WORK INSTRUCTIONS – Starting with the line that contains "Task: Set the" and stopping after the line that contains "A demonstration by", return each line below exactly as written, with no others.

# # #

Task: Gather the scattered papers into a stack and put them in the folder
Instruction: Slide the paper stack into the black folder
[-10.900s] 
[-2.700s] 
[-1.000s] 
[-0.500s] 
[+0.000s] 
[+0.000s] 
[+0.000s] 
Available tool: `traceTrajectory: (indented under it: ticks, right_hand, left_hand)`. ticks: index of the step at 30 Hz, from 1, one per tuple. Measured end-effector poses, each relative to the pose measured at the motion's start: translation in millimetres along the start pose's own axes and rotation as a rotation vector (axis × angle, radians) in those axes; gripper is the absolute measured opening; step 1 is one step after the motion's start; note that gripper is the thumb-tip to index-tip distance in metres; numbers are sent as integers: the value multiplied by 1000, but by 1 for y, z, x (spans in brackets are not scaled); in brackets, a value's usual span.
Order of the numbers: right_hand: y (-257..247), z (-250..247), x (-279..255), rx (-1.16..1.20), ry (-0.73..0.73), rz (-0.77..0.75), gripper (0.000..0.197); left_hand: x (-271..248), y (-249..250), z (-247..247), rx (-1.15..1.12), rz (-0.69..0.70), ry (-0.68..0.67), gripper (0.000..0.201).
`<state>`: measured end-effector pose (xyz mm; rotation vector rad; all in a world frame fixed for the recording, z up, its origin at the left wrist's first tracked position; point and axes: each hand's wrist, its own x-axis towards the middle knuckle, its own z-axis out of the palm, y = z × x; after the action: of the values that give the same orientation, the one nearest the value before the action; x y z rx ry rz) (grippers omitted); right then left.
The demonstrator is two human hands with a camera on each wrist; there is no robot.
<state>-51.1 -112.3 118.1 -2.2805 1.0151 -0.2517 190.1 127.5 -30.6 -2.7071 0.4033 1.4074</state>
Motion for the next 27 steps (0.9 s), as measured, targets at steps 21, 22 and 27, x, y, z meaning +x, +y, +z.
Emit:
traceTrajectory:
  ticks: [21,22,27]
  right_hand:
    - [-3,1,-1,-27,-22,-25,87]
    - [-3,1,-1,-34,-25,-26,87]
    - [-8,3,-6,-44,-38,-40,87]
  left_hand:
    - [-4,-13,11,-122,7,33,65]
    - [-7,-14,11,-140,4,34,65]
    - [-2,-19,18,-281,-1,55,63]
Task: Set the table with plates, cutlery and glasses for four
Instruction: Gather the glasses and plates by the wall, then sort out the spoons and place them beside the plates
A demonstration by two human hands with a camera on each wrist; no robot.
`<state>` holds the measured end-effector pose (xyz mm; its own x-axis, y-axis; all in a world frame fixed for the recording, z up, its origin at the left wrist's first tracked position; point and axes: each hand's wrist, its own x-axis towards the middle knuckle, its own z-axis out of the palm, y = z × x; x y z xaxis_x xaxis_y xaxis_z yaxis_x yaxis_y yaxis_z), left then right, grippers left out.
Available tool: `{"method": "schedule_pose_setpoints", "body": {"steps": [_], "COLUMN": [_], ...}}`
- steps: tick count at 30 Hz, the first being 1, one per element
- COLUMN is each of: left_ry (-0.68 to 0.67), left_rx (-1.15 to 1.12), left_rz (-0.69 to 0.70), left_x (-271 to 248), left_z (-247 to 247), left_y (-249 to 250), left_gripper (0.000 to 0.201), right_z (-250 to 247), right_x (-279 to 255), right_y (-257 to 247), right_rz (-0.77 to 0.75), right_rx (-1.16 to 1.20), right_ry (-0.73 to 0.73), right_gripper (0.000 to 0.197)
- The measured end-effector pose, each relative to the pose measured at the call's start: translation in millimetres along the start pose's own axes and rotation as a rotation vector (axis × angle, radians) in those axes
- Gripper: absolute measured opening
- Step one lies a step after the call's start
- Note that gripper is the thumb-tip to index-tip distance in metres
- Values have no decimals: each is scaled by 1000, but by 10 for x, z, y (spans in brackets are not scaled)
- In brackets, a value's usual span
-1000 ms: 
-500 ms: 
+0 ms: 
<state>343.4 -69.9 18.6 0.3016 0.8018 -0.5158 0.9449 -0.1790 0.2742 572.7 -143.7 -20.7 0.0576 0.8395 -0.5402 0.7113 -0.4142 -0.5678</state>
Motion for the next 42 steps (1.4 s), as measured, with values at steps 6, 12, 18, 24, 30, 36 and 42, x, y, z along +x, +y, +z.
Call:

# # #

SOLUTION FOR THIS PROBLEM –
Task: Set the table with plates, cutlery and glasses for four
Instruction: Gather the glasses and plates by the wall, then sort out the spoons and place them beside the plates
A demonstration by two human hands with a camera on each wrist; no robot.

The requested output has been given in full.